Nonsymmetric multigrid preconditioning for conjugate gradient methods

TL;DR

This paper investigates the impact of disabling post-smoothing in geometric multigrid preconditioning for conjugate gradient methods, demonstrating that it can accelerate convergence in certain scenarios without significant drawbacks.

Contribution

It provides a numerical and theoretical analysis showing that turning off post-smoothing can speed up multigrid preconditioned iterative methods for 3D Laplacian problems.

Findings

Post-smoothing can be avoided in flexible PCG and LOBPCG without loss of convergence speed.

Disabling post-smoothing accelerates the solver due to reduced computational costs.

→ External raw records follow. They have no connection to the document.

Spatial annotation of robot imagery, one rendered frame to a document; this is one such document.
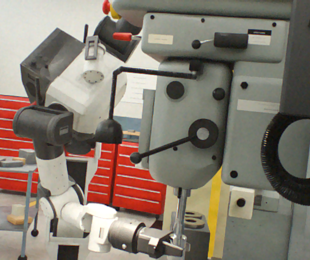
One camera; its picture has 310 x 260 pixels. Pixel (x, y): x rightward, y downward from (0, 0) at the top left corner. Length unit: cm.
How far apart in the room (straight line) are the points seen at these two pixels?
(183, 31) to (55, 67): 54
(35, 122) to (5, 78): 1058
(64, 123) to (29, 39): 1038
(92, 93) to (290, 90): 77
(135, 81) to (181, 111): 948
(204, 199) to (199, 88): 193
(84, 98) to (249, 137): 58
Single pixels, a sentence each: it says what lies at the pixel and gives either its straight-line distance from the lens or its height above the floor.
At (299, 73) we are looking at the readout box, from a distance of 75.
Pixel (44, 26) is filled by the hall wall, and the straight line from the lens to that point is 1154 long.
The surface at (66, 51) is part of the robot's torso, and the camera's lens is 146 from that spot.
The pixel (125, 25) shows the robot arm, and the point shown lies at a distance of 152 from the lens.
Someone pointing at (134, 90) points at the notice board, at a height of 187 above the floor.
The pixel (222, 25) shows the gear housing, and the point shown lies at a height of 171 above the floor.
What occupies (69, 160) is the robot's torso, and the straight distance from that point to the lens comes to 172.
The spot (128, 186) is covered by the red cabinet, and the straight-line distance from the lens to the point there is 592.
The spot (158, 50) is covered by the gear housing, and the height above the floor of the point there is 164.
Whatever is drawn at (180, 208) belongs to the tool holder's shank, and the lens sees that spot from 114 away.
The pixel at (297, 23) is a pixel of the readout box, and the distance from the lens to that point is 76.
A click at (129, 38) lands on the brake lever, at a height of 170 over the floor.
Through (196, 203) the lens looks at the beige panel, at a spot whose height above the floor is 89.
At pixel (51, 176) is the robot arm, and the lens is 140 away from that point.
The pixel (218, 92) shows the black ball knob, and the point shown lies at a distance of 99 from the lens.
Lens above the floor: 150
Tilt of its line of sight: 3 degrees down
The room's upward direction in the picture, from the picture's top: 6 degrees clockwise
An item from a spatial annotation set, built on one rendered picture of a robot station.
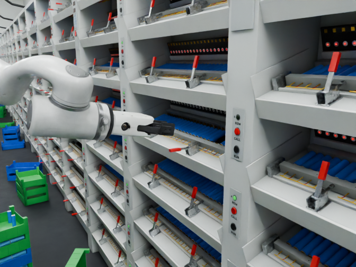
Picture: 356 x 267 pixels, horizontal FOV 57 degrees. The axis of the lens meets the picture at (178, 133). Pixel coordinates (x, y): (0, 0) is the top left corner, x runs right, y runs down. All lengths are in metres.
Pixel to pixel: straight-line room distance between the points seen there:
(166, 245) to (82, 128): 0.70
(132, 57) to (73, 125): 0.67
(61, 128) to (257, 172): 0.44
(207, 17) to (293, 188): 0.46
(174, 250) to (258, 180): 0.56
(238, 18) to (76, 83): 0.37
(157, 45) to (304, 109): 0.85
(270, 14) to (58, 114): 0.47
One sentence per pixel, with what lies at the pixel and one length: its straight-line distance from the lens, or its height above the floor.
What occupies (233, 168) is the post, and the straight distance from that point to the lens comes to 0.81.
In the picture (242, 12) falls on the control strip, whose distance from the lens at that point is 0.76.
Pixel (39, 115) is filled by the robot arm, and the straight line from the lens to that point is 0.69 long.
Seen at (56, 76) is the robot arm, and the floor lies 1.19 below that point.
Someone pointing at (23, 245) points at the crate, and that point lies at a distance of 1.83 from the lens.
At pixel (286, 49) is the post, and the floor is 1.24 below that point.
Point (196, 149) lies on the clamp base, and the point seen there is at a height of 0.96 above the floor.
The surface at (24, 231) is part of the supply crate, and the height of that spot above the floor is 0.42.
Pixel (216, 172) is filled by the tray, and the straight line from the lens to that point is 0.87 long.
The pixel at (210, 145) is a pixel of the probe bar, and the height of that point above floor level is 0.98.
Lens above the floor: 1.21
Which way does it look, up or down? 12 degrees down
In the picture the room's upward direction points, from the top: straight up
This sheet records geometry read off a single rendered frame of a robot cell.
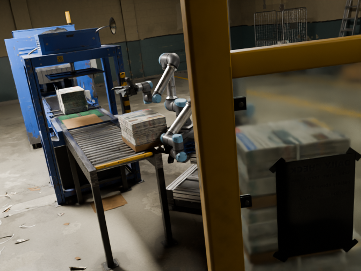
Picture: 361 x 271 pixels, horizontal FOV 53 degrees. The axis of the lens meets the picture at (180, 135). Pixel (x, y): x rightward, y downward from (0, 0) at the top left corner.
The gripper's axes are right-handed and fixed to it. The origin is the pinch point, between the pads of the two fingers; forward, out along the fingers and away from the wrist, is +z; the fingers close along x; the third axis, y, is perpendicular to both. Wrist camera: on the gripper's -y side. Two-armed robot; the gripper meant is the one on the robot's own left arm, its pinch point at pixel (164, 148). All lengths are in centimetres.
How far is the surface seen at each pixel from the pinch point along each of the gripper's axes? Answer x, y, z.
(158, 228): 9, -78, 16
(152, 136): 8.8, 12.1, -1.4
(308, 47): 34, 86, -193
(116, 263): 55, -78, -13
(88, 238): 67, -78, 37
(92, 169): 60, 2, -11
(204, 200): 60, 52, -185
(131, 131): 23.7, 18.9, 0.9

The acceleration effect is independent of memory interconnection.

Abstract

We numerically analyze the possibility of turning off post-smoothing (relaxation) in geometric multigrid when used as a preconditioner in conjugate gradient linear and eigenvalue solvers for the 3D Laplacian. The geometric Semicoarsening Multigrid (SMG) method is provided by the hypre parallel software package. We solve linear systems using two variants (standard and flexible) of the preconditioned conjugate gradient (PCG) and preconditioned steepest descent (PSD) methods. The eigenvalue problems are solved using the locally optimal block preconditioned conjugate gradient (LOBPCG) method available in hypre through BLOPEX software. We observe that turning off the post-smoothing in SMG dramatically slows down the standard PCG-SMG. For flexible PCG and LOBPCG, our numerical results show that post-smoothing can be avoided, resulting in overall acceleration, due to the high costs of smoothing and relatively insignificant decrease in convergence speed. We numerically demonstrate for linear systems that PSD-SMG and flexible PCG-SMG converge similarly if SMG post-smoothing is off. We experimentally show that the effect of acceleration is independent of memory interconnection. A theoretical justification is provided.